Central Baghdad (May 2012)
Since 2003, Baghdad has become a city fragmented by checkpoints guarded by armed young male soldiers and concrete T-walls that divides areas and neighborhoods. The primary fragmentation of Baghdad is based on sectarian divisions between Sunnis and Shi’as especially since the violence of 2006-2007 reshaped the whole capital leaving very limited communal -ethnic, religious and sectarian- heterogeneous spaces[3]. However, social, political and economic dimensions are often neglected in the look at what divides and unites in post-invasion Iraq. I want to reflect on these dimensions relying on my everyday observation and experience of the capital’s public and outdoor spaces as a young woman conducting fieldwork research in Iraq since 2010[4]. First, I want to reflect on the female figure that dominates Iraqi public spaces: the poor woman beggar in her black ‘abayah often surrounded by children selling bottles of water, tissues or biscuits. Her presence in the streets of Baghdad reveals the development and overlap of social, political and economic realities that were exacerbated in 2003 but started since at least the 1980s. Then, I want to explore some aspects of the gender division of public and outdoor spaces of the capital, first by analyzing some features of what has shaped gender norms in the past decades and secondly by shedding light on the class dimensions of both gender and sectarian divisions.
A Country of Widows
On our way to central Baghdad, between buildings marked by bullets or explosions, hanging electricity wires and dirt, I witness heart wrenching scenes of women beggars. Often holding a swaddled baby in their arms, they would sit in the dust wearing a ripped, black ‘abayah or stand selling small packets of tissues to car drivers. Next to them, children whose faces have been burnt by the sun sell all kinds of biscuits, sweets and small bottles of water. In the evenings, the women beggars would approach families sitting on restaurant terraces, at ice cream parlors or in cocktail shops to sell small packets of chewing gum. Always presenting themselves as widows, these women would ask for help to feed their children. Poor widows begging in tattered black ‘abayah are the primary female figures in the streets, they are the only women hanging around the streets, as most women are merely passing by, driving, entering or leaving a shop, shopping at markets or siting in family dedicated spaces of restaurants, coffee or ice-cream shops. The rest of the capital’s public outdoor spaces are occupied by men, and armed male soldiers and police officers stand at every intersection.

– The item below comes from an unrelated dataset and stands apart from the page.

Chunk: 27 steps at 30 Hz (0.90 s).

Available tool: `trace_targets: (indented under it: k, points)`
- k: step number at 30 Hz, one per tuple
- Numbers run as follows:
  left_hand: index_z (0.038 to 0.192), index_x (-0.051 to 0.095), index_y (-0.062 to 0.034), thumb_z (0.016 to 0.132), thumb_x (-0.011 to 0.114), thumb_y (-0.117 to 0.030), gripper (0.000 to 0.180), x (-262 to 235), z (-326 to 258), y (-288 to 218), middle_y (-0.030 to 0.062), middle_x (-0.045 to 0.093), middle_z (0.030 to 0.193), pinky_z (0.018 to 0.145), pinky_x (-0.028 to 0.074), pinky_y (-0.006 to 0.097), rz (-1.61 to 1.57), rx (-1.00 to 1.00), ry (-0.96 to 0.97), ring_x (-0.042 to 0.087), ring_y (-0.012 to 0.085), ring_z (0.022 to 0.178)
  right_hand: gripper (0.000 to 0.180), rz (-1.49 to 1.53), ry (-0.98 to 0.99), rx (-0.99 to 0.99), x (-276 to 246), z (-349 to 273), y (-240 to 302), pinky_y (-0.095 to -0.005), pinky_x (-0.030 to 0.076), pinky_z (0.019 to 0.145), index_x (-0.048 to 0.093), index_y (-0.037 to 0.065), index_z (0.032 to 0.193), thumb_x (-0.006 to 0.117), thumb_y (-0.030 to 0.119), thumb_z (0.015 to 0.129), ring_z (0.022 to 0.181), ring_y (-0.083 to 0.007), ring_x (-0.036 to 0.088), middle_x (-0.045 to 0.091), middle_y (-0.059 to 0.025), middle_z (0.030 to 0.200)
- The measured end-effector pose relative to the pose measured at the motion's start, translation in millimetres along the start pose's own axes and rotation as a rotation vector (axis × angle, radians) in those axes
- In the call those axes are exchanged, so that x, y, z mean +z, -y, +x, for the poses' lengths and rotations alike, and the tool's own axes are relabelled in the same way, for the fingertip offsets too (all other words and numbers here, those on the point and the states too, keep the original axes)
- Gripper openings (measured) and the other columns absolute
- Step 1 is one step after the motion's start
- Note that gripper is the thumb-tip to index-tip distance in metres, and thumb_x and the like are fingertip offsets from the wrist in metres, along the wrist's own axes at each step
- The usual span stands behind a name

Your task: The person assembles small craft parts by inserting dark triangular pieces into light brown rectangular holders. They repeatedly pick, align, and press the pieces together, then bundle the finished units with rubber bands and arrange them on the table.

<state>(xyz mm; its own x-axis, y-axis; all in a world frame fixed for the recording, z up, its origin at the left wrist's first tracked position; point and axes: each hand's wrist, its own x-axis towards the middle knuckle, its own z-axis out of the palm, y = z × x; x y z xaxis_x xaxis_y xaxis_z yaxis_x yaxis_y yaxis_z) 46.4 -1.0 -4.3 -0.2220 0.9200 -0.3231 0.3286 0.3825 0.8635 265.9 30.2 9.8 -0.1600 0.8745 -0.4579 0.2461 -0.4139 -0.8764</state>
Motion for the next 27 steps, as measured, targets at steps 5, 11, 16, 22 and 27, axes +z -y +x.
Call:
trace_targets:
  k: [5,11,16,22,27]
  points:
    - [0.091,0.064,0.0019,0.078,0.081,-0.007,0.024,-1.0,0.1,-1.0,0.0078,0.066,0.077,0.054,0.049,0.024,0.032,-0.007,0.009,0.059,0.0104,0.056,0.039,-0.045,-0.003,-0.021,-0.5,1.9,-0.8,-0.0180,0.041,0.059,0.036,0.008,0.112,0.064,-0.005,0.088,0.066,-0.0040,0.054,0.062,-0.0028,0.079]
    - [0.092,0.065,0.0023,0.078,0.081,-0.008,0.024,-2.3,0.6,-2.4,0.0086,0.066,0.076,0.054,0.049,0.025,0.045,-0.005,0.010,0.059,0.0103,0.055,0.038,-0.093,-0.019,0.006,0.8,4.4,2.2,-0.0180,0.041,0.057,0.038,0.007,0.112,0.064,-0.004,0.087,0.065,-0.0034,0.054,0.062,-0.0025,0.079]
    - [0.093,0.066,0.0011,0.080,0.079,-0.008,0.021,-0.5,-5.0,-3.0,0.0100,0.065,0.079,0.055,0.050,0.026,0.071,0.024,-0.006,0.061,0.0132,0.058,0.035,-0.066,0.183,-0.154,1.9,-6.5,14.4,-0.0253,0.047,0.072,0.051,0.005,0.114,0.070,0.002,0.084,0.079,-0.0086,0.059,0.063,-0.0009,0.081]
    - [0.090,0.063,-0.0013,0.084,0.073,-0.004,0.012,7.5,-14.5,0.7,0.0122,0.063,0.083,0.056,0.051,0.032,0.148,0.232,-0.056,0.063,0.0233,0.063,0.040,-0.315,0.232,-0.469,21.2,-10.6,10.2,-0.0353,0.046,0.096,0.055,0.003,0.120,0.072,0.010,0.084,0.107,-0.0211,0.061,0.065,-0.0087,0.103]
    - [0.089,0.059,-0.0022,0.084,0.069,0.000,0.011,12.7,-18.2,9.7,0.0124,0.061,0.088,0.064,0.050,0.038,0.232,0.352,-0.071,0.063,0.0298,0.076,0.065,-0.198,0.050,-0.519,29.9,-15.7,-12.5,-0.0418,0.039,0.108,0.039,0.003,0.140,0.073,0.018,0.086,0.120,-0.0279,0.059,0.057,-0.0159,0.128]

Al-Shuhada’ Bridge, central Baghdad (May 2017)
It is commonly known that women and children beggars are not all from Baghdad, but many have left Southern provinces with their families where unemployment, generalized poverty and scarcity of basic services such as access to running water and electricity are even stronger than Baghdad. They are often identified as sharagwah, originally a word designating population from southern provinces who emigrated in the urban outskirts of the capital and commonly used as a pejorative word revealing a form of regional and social racism. A Southern city such as Nasriyah is known to be the city of martyrs since the 1990s as young men have been victims of the successive armed conflicts, from the Ba’th regime’s harsh repression of the 1991 uprisings, to the “war against IS” since many young unemployed men joined the army or the military gathering of volunteer civilians called al-Hashd al-Sha’bi (Popular Mobilization Units) since 2014. More generally, Iraq is known as the country of widows estimated to have reached 1,5 million [5] as a result of the decades war and military conflicts beginning in the 1980s with the war with Iran that lasted almost a decade, followed by the Gulf war[6] and the regime’s deadly repression of the Northern and Southern popular uprisings[7]. The sanctions, rightly named “invisible war” by Joy Gordon[8] can be added to this morbid list as it plunged the majority of the population into poverty, destroyed the middle-class, and deprived the state of its primary source of income, oil revenues. Sanctions destroyed the sectors on which women mainly relied: public infrastructures and services, social, education and health systems. After being until the 1980s the country with the most advanced education and health system and with the highest female literacy and level of education in the region, Iraq after the sanctions joined the list of the countries with the highest rate of child mortality and female illiteracy. It was estimated that between 500,000 to 1,000,000 Iraqis – primarily children – were direct victims of the sanctions that caused a devastating humanitarian crisis[9] that deeply altered the social and cultural fabric of Iraqi society. The sanctions also deprived the country of the equipment required to repair the damaged infrastructures essential to the survival of civilians such as water and power plants that were destroyed by the 1991 devastating US-led bombing.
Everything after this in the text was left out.